The Bright Star Catalog (BSC) is an open data collection with basic astronomical information of bright stars.

2. Setup¶

This tutorial will go through some of the basic functionalities of the CADC module in the astroquery package. The module can be installed in two ways:

2.1 Using pip¶

The CADC module is only available with the 'bleeding edge' master version of the astroquery module, and can be installed using the command:

    pip install https://github.com/astropy/astroquery/archive/master.zip

2.2 From source¶

Alternatively, you can clone and install from the source:

    # If you have a github account:
    git clone git@github.com:astropy/astroquery.git
    # If you do not:
    git clone https://github.com/astropy/astroquery.git
    cd astroquery
    python setup.py install

Note that these commands can also be done in a Jupyter notebook by either declaring the code cell a bash cell by pasting %%bash at the top of the cell, or preceding each line with a !. More information about astroquery can be found at the astroquery github repository.

3. Querying¶

In order to get the stars that we want to look at and the spectra of those stars, we will have to do two queries: one of the Bright Star Catalog and the other of the CADC database.

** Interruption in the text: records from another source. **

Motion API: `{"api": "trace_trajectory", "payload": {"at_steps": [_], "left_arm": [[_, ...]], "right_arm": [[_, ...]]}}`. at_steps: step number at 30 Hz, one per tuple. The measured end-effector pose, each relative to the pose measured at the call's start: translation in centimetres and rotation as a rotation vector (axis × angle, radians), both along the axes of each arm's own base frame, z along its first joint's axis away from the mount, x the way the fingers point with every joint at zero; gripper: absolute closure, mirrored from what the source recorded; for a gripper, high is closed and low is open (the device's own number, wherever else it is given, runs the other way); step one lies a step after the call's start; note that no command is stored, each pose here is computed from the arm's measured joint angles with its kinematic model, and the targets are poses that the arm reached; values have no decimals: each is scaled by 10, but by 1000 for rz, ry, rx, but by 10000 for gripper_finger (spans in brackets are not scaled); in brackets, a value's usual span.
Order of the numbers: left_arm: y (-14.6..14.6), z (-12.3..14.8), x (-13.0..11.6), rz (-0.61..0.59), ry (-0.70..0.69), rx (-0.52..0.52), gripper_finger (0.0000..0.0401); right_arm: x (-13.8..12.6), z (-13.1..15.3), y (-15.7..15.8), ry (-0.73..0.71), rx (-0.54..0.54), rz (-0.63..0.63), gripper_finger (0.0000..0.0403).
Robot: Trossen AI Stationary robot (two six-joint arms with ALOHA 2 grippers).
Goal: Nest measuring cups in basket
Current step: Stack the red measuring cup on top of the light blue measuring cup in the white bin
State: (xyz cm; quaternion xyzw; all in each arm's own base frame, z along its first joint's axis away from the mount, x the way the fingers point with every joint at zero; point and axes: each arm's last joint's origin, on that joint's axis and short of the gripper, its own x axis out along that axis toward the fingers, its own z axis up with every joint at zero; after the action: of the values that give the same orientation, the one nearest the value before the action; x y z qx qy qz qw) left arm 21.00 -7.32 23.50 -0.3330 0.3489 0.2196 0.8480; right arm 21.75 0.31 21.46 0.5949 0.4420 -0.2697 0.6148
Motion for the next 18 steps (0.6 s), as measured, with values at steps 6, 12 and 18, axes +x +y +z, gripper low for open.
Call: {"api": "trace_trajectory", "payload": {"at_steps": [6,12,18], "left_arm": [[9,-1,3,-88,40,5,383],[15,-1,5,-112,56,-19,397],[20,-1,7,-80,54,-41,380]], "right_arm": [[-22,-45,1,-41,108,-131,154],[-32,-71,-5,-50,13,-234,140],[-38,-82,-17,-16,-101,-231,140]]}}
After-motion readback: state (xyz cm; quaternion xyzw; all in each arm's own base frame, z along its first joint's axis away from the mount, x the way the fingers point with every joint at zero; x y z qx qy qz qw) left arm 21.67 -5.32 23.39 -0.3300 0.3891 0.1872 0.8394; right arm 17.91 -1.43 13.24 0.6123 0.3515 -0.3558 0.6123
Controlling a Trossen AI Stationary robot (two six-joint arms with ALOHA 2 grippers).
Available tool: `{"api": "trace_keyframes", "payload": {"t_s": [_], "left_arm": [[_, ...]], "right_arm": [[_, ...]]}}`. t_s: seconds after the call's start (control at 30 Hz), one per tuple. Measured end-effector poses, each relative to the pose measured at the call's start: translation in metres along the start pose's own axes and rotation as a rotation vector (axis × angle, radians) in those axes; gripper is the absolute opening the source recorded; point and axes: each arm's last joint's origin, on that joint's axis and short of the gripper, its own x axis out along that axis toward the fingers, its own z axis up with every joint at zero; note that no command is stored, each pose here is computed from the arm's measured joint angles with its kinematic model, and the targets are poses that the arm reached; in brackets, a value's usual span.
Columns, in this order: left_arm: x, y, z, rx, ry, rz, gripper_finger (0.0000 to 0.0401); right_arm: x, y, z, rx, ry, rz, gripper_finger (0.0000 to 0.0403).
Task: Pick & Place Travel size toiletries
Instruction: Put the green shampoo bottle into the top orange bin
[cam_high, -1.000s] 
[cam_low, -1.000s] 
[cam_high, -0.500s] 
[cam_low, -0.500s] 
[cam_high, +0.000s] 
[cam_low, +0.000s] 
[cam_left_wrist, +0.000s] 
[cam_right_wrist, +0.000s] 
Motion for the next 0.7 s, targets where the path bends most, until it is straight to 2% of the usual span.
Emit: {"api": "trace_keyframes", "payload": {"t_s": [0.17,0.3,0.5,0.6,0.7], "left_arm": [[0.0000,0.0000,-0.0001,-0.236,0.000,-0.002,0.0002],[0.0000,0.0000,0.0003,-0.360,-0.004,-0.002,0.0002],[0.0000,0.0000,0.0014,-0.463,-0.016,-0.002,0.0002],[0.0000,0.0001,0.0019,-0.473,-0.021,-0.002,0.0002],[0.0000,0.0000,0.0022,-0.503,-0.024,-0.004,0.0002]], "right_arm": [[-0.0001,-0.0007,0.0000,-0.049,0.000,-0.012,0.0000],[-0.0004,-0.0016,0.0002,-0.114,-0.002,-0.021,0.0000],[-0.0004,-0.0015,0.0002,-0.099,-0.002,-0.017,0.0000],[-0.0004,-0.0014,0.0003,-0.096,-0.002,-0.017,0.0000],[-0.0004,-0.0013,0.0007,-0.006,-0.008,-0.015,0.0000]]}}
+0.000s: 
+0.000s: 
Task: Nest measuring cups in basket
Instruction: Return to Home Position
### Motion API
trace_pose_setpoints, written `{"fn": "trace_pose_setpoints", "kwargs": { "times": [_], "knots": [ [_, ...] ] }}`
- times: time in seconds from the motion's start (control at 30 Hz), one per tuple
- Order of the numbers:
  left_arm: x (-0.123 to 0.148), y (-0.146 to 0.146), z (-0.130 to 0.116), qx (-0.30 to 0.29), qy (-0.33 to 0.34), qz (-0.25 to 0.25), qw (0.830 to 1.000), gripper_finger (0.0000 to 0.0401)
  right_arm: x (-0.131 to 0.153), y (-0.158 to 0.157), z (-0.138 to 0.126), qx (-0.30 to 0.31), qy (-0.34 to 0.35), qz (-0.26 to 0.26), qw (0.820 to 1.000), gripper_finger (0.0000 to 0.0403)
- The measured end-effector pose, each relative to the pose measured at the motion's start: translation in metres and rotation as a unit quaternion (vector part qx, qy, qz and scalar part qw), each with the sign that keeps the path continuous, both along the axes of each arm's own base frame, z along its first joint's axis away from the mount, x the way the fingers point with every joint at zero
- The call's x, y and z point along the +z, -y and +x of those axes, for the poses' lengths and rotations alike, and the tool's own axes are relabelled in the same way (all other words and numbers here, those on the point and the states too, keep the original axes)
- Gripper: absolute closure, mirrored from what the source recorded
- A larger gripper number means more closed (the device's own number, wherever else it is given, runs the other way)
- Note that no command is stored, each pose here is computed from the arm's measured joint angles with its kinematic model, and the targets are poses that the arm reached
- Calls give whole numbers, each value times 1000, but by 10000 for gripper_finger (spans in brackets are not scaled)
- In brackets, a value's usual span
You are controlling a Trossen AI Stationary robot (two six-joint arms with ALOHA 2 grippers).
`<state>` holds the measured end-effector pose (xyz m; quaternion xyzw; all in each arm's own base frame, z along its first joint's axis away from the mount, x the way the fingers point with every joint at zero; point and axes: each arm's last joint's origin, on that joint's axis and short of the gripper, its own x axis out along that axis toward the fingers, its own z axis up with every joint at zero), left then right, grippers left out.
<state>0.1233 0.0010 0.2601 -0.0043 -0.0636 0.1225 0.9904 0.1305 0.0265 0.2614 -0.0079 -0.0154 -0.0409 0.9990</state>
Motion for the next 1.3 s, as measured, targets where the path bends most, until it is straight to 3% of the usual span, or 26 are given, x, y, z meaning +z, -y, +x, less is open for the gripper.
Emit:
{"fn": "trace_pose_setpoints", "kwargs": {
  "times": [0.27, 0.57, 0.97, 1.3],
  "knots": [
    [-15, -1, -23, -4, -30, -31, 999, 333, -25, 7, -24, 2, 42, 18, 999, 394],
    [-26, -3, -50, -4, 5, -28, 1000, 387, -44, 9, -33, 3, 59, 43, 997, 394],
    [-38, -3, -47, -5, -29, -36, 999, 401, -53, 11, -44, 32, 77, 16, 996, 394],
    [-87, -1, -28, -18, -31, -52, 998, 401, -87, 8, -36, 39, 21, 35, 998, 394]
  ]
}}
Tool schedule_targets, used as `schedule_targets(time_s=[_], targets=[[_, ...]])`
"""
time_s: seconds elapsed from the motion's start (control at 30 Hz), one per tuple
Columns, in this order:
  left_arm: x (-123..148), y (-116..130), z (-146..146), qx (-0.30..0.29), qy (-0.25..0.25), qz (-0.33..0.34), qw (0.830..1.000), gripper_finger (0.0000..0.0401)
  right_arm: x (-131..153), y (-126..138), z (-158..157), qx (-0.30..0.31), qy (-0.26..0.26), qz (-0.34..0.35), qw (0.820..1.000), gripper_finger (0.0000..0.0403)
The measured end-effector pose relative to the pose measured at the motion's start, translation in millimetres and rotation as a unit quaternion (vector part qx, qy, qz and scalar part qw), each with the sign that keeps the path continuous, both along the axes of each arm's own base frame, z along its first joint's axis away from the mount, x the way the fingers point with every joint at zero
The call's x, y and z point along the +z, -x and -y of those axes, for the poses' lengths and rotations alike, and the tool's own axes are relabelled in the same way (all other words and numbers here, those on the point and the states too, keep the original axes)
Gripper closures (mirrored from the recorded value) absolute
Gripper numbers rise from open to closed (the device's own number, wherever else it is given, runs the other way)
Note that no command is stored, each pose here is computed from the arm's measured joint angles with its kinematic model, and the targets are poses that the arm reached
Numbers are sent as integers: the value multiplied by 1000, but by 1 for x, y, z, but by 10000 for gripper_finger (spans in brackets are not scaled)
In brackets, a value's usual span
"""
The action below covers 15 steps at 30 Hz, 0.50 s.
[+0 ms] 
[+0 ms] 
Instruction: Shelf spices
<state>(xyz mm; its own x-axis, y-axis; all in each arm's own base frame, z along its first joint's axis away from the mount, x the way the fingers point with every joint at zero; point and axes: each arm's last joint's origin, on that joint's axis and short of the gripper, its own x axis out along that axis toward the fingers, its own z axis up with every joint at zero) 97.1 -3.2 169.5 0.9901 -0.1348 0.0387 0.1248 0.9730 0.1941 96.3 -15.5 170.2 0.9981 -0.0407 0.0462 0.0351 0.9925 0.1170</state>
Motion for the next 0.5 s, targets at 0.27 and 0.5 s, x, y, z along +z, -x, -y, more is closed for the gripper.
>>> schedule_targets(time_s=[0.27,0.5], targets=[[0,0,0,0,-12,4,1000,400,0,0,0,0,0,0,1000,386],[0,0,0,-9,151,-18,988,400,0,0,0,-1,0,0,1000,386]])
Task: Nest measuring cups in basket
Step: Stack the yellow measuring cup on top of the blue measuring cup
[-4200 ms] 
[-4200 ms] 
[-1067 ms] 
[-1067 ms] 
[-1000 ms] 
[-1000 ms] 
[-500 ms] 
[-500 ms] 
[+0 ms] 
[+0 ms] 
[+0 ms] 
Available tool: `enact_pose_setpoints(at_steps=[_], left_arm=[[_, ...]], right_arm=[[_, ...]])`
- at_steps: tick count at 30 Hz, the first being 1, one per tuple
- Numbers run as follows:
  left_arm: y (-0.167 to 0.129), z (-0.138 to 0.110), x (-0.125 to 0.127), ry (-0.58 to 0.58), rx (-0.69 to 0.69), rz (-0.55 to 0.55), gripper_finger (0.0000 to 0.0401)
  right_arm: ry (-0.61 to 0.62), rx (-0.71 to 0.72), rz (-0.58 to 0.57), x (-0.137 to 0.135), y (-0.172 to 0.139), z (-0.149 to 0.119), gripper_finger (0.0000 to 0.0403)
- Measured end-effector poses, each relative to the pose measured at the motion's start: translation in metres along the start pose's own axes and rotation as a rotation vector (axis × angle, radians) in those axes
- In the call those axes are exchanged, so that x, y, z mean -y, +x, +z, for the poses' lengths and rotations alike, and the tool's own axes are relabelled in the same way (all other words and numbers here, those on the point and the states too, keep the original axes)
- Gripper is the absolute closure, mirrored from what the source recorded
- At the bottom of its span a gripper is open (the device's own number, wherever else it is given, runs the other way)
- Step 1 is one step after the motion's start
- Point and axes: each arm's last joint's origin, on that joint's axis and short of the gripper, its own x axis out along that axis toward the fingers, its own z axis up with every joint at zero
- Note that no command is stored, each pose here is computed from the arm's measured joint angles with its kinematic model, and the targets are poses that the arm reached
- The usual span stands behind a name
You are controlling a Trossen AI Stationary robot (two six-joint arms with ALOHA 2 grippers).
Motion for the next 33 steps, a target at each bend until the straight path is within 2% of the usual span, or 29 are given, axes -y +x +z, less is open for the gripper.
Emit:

3.1 Querying the VizieR Catalog¶

In order to query the BSC, we will use the VizieR database which is a library of published astronomical catalogs. Through VizieR, we can access and query the 5th Revised Ed. of the BSC. In this tutorial, we want stars of spectral type 'B' with rotation velocity less than 20 km/s.

from astroquery.vizier import Vizier

# Get the catalog name of the 5th Revised Ed. of the Bright Star Catalog
catalog_list = Vizier.find_catalogs('Bright Star Catalogue, 5th Revised Ed.')
print({k: v.description for k, v in catalog_list.items()})
catalog_key = list(catalog_list.keys())[0]
catalog = Vizier.get_catalogs(catalog_key)
catalog_name = catalog.keys()[0]

# Increase the row limit and query the catalog
Vizier.ROW_LIMIT = 200
result = Vizier.query_constraints(catalog=catalog_name,
                                  SpType='B*',
                                  RotVel='<20')
bright_star_results = result[catalog_name]
bright_star_results

{'V/50': 'Bright Star Catalogue, 5th Revised Ed. (Hoffleit+, 1991)'}

3.2 Defining Search Parameters¶

We want to search the CADC data for products that:

Have energy bounds that overlap a wavelength range of 6675Å to 6682Å (so the cutouts we do later will provide profiles of the He I 6678Å line)
Have a release date before today, so we can access the data
Overlap the RA and Dec of the stars in our results table above within a radius of 0.01 degrees
Come from the ESPaDOnS spectropolarimeter at the Canada-France-Hawaii Telescope (CFHT)
Have a processed intensity spectrum available (meaning the archive product ID should match the pattern *i)

import datetime
from astropy.coordinates import SkyCoord
from astropy import units as u

# Define energy bounds in Angstrom and convert to metres
def ang_to_m(x):
    return x * 1e-10


energy_bounds_ang = (6675, 6682)
energy_bounds_m = (ang_to_m(energy_bounds_ang[0]),
                   ang_to_m(energy_bounds_ang[1]))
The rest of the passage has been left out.